En 1963 Salvador développe Le mythe tragique de l'Angélus. Le tableau de J.F. Millet l’avait fasciné dans son enfance. L'image provoquait en lui des associations psycho-visuelles suscitant un délire interprétatif qui lui permit de formuler la méthode paranoïaque-critique

On voit deux paysans en prière à l'heure de l'angélus. Dali "fantasme" et soupçonne que le panier, entre eux, cache la tombe d'un enfant mort. Pour surmonter un traumatisme infantile angoissant (découverte de la sexualité des parents et deuil d'un frère aîné ressenti comme un "double" à assumer), "Salvador II" a imaginé un roman familial. Le père couvre son sexe de son chapeau, tandis que la mère, tête baissée, prend l'apparence d'une sauterelle géante. Dali reporte sur les parents une présomption de culpabilité et il imagine les phases d'un psychodrame autour du motif érotisé de la « brouette ».

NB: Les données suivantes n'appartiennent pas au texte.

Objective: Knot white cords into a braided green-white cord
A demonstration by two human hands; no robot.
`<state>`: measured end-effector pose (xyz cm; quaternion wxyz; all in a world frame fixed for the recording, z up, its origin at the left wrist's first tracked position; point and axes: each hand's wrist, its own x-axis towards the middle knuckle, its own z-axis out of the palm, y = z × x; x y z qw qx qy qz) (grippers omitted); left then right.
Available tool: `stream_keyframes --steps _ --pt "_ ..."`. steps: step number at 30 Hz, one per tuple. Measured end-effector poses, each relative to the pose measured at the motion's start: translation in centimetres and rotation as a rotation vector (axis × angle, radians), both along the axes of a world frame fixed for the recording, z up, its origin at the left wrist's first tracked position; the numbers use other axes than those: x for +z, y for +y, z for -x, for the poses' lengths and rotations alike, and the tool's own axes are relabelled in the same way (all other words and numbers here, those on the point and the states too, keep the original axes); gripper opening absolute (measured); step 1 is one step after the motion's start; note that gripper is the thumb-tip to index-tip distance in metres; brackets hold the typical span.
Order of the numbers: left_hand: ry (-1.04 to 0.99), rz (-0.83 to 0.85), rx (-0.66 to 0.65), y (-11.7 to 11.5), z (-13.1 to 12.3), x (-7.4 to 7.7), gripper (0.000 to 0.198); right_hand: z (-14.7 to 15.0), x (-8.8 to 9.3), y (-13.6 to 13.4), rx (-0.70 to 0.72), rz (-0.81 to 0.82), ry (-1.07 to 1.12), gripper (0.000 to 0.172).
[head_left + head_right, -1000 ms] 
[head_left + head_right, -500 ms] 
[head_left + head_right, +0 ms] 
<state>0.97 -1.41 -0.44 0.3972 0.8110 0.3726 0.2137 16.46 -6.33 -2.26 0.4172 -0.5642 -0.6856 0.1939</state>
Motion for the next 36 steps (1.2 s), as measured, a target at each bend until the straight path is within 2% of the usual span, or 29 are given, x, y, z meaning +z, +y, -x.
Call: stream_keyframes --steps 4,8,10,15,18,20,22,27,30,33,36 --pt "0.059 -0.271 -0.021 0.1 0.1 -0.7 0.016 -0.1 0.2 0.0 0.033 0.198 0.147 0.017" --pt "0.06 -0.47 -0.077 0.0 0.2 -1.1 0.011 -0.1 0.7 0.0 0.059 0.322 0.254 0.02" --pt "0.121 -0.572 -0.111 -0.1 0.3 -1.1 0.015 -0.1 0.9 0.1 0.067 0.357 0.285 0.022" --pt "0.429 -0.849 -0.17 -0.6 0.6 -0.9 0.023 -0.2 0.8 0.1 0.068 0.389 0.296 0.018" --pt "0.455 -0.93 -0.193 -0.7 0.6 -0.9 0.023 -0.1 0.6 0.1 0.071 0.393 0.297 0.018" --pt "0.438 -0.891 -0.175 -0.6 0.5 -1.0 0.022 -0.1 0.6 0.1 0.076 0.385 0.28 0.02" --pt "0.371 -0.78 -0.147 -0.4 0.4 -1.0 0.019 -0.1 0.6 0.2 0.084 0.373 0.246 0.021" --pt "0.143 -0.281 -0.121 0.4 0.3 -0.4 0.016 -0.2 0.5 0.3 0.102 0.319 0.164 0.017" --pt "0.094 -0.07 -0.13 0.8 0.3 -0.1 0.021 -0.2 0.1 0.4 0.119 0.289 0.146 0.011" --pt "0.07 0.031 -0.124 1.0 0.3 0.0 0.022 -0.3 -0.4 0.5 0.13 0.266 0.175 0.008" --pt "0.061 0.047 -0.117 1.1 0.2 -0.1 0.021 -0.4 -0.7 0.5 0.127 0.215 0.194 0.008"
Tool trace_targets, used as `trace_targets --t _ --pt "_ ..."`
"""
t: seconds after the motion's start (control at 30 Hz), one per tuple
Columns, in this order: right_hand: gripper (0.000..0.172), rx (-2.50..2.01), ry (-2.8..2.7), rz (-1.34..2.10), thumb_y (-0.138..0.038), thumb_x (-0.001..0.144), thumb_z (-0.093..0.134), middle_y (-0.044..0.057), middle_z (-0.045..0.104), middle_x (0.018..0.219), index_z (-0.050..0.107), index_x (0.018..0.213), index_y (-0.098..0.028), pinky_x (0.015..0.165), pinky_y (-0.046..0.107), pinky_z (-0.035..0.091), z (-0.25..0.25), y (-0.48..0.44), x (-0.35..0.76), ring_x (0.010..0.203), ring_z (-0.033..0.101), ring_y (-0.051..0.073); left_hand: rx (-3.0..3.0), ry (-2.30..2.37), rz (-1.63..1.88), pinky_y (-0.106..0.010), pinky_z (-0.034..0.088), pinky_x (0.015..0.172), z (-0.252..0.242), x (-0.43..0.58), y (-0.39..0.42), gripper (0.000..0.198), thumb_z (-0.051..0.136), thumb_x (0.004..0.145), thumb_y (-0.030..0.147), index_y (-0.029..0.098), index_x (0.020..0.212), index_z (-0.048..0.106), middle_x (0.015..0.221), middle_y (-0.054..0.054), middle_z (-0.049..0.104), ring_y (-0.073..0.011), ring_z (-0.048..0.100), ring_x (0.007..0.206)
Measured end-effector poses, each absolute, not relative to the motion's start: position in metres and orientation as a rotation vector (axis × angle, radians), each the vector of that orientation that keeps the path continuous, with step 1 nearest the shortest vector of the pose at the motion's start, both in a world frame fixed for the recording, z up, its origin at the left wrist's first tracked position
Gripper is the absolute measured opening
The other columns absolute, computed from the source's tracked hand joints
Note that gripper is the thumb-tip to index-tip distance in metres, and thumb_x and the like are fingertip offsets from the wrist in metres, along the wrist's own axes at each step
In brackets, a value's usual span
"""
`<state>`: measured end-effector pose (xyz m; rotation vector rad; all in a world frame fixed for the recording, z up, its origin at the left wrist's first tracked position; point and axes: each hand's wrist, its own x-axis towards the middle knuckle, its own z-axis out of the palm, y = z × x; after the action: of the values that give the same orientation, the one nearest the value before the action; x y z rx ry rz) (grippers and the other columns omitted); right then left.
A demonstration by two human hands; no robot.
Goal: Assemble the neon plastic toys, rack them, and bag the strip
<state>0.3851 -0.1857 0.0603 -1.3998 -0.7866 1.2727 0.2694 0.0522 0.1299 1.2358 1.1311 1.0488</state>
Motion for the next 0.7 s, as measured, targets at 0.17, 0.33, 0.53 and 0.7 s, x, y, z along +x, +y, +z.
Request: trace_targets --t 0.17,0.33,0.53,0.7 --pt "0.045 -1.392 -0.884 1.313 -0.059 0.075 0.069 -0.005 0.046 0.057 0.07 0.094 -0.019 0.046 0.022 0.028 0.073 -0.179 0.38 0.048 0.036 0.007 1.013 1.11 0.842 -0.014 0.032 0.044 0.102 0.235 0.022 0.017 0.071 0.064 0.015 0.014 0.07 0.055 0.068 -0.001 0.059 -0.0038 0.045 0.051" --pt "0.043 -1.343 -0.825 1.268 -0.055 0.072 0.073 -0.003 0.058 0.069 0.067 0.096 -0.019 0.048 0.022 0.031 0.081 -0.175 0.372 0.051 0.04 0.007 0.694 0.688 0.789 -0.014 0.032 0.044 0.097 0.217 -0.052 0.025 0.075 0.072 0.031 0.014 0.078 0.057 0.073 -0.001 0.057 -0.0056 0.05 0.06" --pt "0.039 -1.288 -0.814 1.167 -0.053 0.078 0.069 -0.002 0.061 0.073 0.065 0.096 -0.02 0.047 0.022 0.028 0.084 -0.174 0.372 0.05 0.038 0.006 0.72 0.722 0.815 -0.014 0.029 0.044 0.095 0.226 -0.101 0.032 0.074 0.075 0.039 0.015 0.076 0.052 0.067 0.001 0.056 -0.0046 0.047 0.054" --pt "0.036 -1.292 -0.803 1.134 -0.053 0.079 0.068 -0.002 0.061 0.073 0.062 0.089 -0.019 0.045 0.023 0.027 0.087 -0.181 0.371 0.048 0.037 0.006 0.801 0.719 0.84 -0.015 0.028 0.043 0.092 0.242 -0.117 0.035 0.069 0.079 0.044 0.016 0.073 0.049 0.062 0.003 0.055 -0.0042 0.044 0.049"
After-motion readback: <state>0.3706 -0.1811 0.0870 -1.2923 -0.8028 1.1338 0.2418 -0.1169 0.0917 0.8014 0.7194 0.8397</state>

L'effigie en pointillé du frère mort (fixé mentalement à l'âge de 10 ans qu'il n'avait pas atteint), on la discerne dans plusieurs des tableaux à double image (Visage et Compotier,1938). Plus tard c'est une explosion d'atomes qui constitue la trame du visage sur un fond crépusculaire où s'agitent les formes des paysans et des avortons du troisième type (1963).

Dali produit enfin en 1965 une élucidation globale du délire. On discerne en grisaille l'accouplement monstrueux des deux figures dans la position de la brouette puis le transport (sur une brouette) d'un "sac de pommes de terre", contenant en réalité le corps du délit(re). Le sac à leurs pieds évoque l’enfant mort. Le tableau intègre ces éléments dans un vaste ensemble qu’explicite un long intitulé :

Gala observe Dali qui flotte allègrement au dessus de son oeuvre. Plus haut nous voyons les figures oppressantes de l'Angélus de Millet en état d'hibernation atavique sur un ciel qui se transforme soudain en une gigantesque croix de Malte, au milieu de la gare de Perpignan - point nodal où convergent toutes les parties de l'univers ".

En effet on distingue de dos, dans un triangle inférieur du premier plan une petite fille juchée sur un sac dans un chariot. Cette apparition survolte un "mini-dali" qui s'envole au centre géométrique et lumineux de la composition, à la croisée d'un rayonnement qui circonscrit les séquences de l'Angélus déjà citées. Dans le triangle supérieur, l’assomption dalinienne s'accomplit dans le plan divin, au-dessus de la colombe du St Esprit et d'un wagon de chemin de fer (la révélation intervenant dans une gare). Le spectateur prend conscience que le rayonnement lumineux s'organise dans l'axe des bras d'un Christ en croix, avec sa plaie au côté, suggéré en filigrane. C’est le « Sauveur » (Salvador) punis par la mort d’un enfant mal conçu !

Emu par certaines vibrations un jour de 40 dans la gare de Perpignan (une « éjaculation mentale »), Dali, s’inspirant de René Thom qui affirme l’importance des Albères dans la dérive des continents, soulignera en 1978 qu’il aurait risqué sans elles de se retrouver au milieu des Kangourous. C'est en ce "point nodal" que Salvador affirme sa vocation de rédempteur de la faute originelle, projeté dans l’azur par son Ange tutélaire : Gala.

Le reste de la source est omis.